TASK GOAL: Copy, exactly as written, the lines that begin at the one containing "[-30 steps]" and end at the one containing "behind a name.". Skip any pictures in the data below.
━━ SOURCE DATA
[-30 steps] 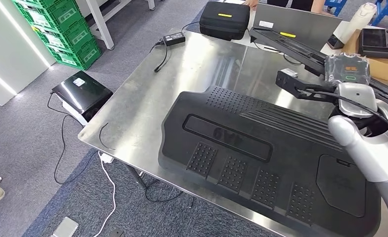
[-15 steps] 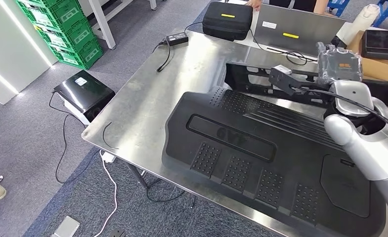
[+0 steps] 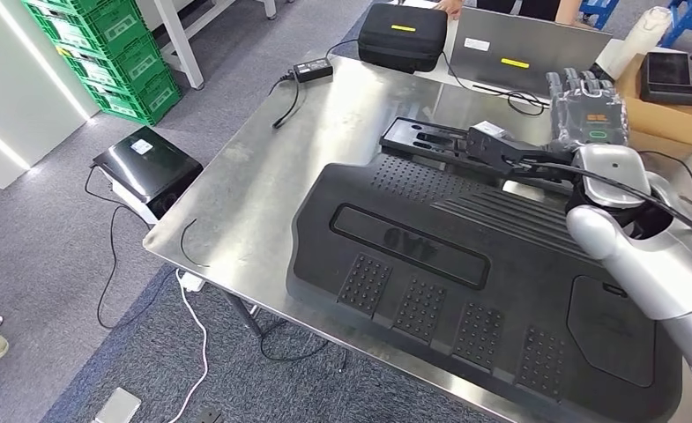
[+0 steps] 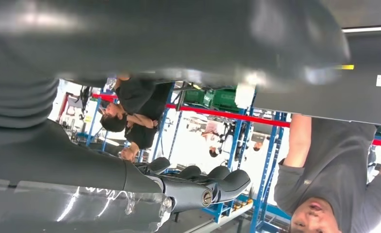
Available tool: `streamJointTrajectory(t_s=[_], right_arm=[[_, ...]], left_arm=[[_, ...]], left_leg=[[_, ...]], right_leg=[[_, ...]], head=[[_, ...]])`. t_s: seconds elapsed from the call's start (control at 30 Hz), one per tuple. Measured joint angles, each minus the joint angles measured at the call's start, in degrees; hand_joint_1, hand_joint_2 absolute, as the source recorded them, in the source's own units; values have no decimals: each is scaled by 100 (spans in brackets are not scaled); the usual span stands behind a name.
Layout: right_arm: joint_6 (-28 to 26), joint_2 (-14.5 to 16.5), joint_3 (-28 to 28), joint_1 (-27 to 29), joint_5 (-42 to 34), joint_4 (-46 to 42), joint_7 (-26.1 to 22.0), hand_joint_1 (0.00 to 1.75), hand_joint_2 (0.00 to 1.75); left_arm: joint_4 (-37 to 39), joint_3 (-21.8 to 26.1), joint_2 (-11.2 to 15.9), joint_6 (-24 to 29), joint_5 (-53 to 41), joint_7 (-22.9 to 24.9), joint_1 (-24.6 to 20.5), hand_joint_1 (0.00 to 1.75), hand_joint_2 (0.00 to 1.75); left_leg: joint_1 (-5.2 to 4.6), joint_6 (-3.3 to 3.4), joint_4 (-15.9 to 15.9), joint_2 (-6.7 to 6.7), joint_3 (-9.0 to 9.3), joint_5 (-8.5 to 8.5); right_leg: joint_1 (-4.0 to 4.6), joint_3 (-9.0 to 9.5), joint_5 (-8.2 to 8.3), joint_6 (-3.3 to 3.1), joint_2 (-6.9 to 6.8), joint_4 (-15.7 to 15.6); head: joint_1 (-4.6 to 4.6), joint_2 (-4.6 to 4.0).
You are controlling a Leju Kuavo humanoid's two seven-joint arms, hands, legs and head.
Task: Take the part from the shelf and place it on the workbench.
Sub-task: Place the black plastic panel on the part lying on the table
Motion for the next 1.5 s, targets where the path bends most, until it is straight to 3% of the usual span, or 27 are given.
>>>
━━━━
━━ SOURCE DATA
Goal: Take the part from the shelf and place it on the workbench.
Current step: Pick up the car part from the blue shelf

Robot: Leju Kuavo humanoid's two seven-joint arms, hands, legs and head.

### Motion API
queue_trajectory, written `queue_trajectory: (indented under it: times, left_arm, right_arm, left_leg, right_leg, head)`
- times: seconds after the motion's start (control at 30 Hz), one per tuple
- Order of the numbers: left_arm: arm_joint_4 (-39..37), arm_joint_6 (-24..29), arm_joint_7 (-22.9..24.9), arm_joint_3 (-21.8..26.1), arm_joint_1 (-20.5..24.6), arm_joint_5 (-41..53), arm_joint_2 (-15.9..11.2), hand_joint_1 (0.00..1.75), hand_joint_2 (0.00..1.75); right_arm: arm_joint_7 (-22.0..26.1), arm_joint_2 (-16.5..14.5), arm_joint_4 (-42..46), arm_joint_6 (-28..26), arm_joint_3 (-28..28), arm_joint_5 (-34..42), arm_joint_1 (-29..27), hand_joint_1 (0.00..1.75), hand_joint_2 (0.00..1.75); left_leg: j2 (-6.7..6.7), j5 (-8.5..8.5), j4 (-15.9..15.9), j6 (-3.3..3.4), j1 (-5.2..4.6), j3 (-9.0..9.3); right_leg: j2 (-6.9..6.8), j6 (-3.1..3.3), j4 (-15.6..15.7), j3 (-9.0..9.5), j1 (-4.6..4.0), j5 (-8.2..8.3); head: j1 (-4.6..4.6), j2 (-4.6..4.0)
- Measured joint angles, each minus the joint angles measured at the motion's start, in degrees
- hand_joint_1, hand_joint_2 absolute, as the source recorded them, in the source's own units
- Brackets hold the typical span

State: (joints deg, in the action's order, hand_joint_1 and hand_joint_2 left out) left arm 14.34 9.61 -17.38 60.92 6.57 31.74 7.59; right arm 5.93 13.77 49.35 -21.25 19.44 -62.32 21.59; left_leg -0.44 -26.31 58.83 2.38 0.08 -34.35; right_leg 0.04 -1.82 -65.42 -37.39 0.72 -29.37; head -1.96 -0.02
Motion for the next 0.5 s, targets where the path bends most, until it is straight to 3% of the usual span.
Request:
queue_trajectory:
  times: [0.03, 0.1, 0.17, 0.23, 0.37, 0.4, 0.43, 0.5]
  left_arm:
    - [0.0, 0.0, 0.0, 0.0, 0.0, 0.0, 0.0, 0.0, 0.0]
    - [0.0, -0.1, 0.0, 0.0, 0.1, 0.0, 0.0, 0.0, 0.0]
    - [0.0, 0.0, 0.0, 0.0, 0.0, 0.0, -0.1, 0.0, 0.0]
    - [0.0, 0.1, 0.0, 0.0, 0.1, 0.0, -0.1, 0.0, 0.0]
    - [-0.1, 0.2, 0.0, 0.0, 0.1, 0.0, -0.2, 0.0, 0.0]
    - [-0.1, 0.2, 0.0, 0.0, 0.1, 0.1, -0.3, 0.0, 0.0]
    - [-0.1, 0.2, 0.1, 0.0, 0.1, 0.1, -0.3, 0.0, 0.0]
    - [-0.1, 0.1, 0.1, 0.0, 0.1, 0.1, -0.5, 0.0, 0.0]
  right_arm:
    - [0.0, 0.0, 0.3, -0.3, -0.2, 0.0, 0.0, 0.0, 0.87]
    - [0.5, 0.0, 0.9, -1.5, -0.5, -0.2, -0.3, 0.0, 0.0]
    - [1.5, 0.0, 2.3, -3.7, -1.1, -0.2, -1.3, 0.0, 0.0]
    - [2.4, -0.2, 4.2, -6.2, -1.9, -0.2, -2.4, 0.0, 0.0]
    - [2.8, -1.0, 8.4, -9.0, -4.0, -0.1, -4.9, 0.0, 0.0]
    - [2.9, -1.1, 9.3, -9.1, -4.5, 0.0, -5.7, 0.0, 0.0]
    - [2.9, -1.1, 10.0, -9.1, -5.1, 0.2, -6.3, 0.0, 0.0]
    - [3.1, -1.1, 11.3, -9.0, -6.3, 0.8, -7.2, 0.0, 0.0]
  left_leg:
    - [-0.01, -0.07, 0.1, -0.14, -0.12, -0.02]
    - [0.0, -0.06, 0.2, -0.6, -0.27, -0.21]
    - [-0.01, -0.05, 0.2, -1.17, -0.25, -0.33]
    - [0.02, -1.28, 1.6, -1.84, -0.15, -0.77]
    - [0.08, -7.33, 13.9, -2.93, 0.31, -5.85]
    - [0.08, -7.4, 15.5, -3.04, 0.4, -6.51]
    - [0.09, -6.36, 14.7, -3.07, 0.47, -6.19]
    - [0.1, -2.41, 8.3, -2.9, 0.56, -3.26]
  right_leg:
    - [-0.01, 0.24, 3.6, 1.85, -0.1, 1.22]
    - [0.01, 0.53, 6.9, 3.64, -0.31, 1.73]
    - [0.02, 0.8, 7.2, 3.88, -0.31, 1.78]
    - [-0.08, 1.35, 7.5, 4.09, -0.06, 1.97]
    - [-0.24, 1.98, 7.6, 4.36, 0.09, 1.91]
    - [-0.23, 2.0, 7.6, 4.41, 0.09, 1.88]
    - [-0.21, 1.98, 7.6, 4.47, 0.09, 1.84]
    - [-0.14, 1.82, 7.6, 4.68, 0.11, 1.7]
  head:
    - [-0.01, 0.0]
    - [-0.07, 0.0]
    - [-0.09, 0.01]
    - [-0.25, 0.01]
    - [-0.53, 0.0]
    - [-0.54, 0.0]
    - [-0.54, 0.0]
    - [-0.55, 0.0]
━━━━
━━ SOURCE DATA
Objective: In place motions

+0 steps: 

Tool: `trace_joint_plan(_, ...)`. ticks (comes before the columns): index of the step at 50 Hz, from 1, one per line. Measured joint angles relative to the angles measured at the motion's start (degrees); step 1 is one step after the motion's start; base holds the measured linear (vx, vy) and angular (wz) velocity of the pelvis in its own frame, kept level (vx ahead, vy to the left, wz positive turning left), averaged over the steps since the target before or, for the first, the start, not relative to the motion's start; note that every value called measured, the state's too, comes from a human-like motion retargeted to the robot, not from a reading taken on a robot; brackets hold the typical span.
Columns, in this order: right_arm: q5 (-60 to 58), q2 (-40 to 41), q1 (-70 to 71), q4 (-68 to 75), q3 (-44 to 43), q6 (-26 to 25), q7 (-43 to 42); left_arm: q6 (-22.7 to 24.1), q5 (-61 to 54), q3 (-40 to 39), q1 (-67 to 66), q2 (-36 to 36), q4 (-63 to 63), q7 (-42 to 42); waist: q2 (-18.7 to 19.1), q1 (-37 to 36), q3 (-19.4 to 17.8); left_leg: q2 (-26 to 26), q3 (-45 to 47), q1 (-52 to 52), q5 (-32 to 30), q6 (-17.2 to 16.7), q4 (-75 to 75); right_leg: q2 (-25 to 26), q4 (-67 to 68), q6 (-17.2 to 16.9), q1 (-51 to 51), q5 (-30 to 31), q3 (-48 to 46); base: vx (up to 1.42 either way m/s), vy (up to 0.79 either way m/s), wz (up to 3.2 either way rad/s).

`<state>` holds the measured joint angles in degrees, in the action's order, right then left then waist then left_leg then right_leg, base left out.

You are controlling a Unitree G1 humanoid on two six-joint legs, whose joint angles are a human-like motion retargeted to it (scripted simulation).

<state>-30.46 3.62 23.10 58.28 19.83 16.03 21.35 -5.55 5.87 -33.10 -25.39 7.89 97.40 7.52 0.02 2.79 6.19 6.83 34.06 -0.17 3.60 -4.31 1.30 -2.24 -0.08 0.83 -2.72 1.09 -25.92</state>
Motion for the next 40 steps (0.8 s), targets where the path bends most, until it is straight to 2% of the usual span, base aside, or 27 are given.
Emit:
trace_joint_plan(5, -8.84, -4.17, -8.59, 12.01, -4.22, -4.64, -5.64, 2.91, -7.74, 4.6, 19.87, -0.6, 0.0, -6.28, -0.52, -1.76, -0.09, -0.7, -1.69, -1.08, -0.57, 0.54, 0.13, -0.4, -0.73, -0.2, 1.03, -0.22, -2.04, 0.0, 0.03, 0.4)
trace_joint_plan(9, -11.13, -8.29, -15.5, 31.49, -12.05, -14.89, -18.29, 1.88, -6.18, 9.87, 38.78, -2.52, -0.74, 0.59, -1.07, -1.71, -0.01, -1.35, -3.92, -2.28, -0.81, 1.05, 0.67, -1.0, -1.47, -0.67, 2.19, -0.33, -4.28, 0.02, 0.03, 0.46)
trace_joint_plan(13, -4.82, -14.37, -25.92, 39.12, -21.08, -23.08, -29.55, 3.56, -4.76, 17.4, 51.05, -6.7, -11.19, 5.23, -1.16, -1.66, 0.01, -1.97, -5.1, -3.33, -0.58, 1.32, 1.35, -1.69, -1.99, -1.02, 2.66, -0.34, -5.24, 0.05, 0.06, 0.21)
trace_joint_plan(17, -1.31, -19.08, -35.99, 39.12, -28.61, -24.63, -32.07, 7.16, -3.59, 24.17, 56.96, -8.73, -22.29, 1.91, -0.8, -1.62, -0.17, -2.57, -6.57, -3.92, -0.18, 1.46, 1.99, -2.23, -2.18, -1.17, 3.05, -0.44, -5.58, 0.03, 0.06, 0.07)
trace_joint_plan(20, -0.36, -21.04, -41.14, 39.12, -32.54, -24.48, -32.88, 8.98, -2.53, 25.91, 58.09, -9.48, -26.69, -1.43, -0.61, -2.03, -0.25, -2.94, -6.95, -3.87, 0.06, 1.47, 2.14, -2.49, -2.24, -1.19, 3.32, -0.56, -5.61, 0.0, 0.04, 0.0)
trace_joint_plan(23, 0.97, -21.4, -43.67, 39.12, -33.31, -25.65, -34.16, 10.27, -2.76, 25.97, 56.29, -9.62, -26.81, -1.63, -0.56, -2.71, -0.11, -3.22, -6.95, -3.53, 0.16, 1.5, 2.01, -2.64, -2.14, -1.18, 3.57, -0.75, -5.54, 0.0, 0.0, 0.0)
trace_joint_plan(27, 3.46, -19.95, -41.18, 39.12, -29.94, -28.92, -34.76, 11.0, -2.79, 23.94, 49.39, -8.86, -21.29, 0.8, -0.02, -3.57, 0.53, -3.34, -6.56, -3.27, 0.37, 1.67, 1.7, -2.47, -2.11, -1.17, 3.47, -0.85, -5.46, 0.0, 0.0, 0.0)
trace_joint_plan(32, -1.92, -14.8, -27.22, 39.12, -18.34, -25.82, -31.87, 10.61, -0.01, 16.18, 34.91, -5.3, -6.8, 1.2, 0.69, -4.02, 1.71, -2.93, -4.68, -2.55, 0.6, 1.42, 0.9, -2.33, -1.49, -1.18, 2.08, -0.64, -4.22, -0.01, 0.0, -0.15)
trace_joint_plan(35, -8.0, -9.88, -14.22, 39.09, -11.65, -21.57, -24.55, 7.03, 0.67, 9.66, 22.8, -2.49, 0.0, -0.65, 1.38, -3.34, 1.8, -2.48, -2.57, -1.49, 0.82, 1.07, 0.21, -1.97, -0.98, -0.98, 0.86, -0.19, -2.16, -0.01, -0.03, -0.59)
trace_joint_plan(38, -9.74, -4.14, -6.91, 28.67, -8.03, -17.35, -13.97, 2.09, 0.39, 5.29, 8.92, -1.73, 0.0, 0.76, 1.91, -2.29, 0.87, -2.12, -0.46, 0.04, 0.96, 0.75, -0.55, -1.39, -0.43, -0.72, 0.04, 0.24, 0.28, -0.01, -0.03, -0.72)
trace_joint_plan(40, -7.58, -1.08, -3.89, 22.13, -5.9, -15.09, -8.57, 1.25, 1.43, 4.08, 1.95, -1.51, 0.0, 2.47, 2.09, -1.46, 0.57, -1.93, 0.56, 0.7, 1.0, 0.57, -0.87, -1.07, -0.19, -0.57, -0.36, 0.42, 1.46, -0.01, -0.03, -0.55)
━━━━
TASK ANSWER:
[-30 steps] 
[-15 steps] 
[+0 steps] 
[+0 steps] 
Available tool: `streamJointTrajectory(t_s=[_], right_arm=[[_, ...]], left_arm=[[_, ...]], left_leg=[[_, ...]], right_leg=[[_, ...]], head=[[_, ...]])`. t_s: seconds elapsed from the call's start (control at 30 Hz), one per tuple. Measured joint angles, each minus the joint angles measured at the call's start, in degrees; hand_joint_1, hand_joint_2 absolute, as the source recorded them, in the source's own units; values have no decimals: each is scaled by 100 (spans in brackets are not scaled); the usual span stands behind a name.

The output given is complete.